- Central Greece in the early 19th century, showing the sanjak of Eğriboz ("Negropont") in the lower right corner
- Capital: Chalkis (Eğriboz or Negroponte)
- • Established: 1471
- • Greek War of Independence: 1821/1833
| Preceded by | Succeeded by |
| / Sanjak of Tirhala; / Triarchy of Negroponte | Areopagus of Eastern Continental Greece / ; Kingdom of Greece / |
- Today part of: Greece

= Sanjak of Eğriboz =

Former Ottoman province in Greece

The Sanjak of Eğriboz or Ağriboz (Σαντζάκι Ευρίπου) was an Ottoman province (sanjak) encompassing eastern Continental Greece. Its name derives from its capital, Eğriboz/Ağriboz, the Turkish form of Euripos, another name of Chalkis. In contemporary English sources it is usually known as Negropont after the Italian name for Chalkis and the island of Euboea, Negroponte.

The sanjak was formed in 1471, after the Ottoman conquest of the Venetian colony of Negroponte (1470). Negroponte was joined with the territories taken from the recently (1456) conquered Duchy of Athens, which had until then been administered by the sanjakbey of Trikala, to form the new province, which encompassed all of eastern Continental Greece.
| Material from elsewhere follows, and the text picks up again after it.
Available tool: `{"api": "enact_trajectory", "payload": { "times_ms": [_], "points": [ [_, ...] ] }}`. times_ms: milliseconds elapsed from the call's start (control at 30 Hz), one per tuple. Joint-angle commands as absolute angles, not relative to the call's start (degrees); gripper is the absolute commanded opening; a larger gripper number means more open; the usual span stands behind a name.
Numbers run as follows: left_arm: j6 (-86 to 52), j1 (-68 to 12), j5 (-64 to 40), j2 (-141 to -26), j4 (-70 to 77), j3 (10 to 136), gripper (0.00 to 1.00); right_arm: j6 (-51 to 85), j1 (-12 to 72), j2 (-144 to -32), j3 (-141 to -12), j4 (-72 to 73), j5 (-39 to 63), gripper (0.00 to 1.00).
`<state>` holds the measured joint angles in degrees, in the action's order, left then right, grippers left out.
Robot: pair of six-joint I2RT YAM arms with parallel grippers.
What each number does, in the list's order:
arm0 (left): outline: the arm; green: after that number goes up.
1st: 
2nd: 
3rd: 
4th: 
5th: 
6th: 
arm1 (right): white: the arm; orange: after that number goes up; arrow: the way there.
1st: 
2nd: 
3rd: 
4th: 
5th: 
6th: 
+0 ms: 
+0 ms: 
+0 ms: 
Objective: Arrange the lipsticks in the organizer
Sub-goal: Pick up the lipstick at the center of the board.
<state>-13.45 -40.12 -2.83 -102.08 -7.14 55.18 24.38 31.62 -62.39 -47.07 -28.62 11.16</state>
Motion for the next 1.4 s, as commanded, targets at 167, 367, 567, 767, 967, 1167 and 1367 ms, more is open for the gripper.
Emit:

According to the 17th-century geographer Hajji Khalifa, it was divided in ten districts (kazas): Eğriboz proper, encompassing central Euboea; Kizil Hissar (Karystos, in southern Euboea); Oderbos (Oreoi, in northern Euboea); Izdin/Zeitun (Zitouni, modern Lamia); Modunish (Mendenitsa); Talanda (Atalanti); Atina (Athens with most of Attica); Egina (Aigina); Istifa (Thebes); Esedabad (Tourkochori); Mestube; Rubus (Oropos); Kefsa (Kifissia); Megara. Early 19th-century sources report only nine: Eğriboz, Talanda, Livadya (Livadeia), Kizil Hissar, Salna (Salona, Amfissa), Izdin, Istifa, Athens, and Esedabad. However, the city of Athens itself was a personal property of the kizlar agha, the powerful Chief Black Eunuch of the Imperial Harem, and administered in his name by a voivode.

Like all other provinces of southern Greece, from 1533 the sanjak was subordinated to the Eyalet of the Archipelago, under the chief admiral of the Ottoman Navy, the Kapudan Pasha.

Most of the sanjak rose up in revolt during the early period of the Greek War of Independence, and the Greek rebels established a regional administration known as the Areopagus of Eastern Continental Greece. Control of the region shifted between Greeks and Turks during the war, but Thebes remained in Ottoman hands and Euboea was held by the capable Omer Pasha of Kizil Hissar. The last Ottoman strongholds were surrendered to Greek control only in 1832–1833, after the Ottoman government recognized Greek independence.